AIM OF THE TASK
Find the number of lines below in which the word "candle" occurs. Write only that number.

DATA SHOWN
•••••

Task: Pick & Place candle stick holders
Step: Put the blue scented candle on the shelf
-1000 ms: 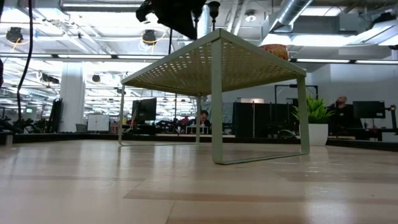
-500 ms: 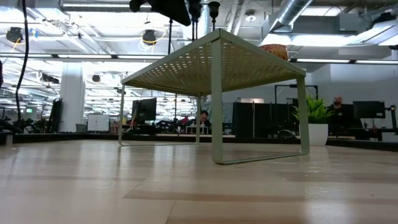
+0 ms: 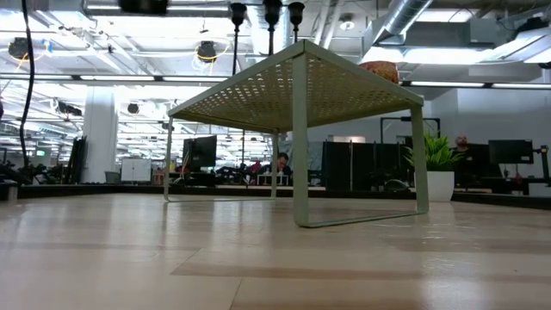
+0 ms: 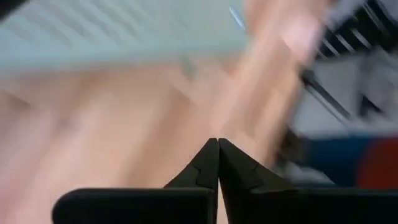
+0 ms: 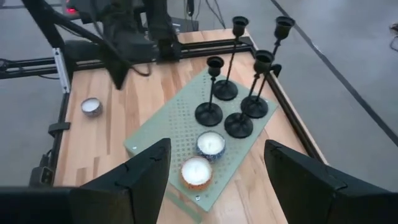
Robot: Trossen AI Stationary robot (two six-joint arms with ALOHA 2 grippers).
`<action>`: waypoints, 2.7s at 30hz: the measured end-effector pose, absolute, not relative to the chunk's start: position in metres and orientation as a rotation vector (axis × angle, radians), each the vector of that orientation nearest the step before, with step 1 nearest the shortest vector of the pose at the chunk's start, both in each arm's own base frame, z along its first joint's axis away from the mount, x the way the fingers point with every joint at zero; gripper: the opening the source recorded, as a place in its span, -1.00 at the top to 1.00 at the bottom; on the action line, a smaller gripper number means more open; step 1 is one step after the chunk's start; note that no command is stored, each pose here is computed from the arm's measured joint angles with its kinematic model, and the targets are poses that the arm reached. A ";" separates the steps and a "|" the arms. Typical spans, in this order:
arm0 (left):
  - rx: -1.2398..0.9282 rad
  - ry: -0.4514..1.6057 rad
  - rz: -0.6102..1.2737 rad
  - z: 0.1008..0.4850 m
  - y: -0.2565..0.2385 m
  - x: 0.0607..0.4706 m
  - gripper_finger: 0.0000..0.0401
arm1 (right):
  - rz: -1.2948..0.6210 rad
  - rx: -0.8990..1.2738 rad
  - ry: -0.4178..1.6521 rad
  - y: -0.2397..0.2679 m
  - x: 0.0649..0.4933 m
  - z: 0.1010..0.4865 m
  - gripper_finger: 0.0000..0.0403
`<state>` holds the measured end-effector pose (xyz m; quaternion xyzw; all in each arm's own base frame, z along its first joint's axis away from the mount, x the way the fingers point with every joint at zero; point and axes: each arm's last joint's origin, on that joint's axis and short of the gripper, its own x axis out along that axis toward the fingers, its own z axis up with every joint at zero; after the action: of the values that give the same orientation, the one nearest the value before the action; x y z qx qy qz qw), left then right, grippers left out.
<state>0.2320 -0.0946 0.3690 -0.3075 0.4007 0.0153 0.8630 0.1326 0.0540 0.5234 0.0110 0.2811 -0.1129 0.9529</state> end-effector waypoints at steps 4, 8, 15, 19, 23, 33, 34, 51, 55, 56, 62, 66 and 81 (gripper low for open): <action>-0.704 0.963 -0.111 0.366 -0.119 0.222 0.81 | -0.217 0.026 0.576 0.054 0.133 0.523 -0.24; -0.725 1.021 -0.143 0.364 -0.137 0.213 0.53 | -0.216 0.027 0.577 0.054 0.133 0.523 -0.24; -0.704 1.117 -0.167 0.345 -0.162 0.195 -0.03 | -0.216 0.030 0.577 0.055 0.133 0.523 -0.24; -0.690 1.184 -0.157 0.328 -0.173 0.185 -0.27 | -0.222 0.050 0.575 0.054 0.133 0.523 -0.24; -0.702 1.229 -0.127 0.315 -0.178 0.179 -0.43 | -0.227 0.067 0.573 0.054 0.133 0.523 -0.24; -0.671 1.248 -0.115 0.306 -0.181 0.173 -0.50 | -0.270 0.360 0.910 0.072 0.160 0.454 -0.24; -0.669 1.246 -0.104 0.305 -0.179 0.174 -0.50 | -0.271 0.400 0.977 0.075 0.163 0.443 -0.24; -0.632 0.814 0.027 0.348 -0.133 0.148 -0.50 | -0.282 0.528 1.503 0.107 0.154 0.350 -0.24; -0.615 0.701 0.035 0.361 -0.118 0.136 -0.50 | -0.259 0.517 1.673 0.126 0.156 0.320 -0.24; -0.615 0.679 0.034 0.364 -0.115 0.133 -0.50 | -0.239 0.527 1.712 0.132 0.158 0.313 -0.24; -0.603 0.574 0.035 0.376 -0.098 0.119 -0.50 | -0.098 0.564 1.754 0.170 0.163 0.291 -0.42; -0.593 0.535 0.043 0.380 -0.092 0.114 -0.50 | -0.126 0.501 1.757 0.187 0.154 0.278 -0.65; -0.506 0.510 0.062 0.379 -0.093 0.116 -0.50 | 0.038 0.304 1.611 0.222 0.113 0.236 -0.74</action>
<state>0.1164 -0.0927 0.3790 -0.2474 0.2495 0.0306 0.9357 0.1135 0.2224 0.2358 0.1354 0.7184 0.0167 0.6821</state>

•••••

SOLVED PROBLEM
2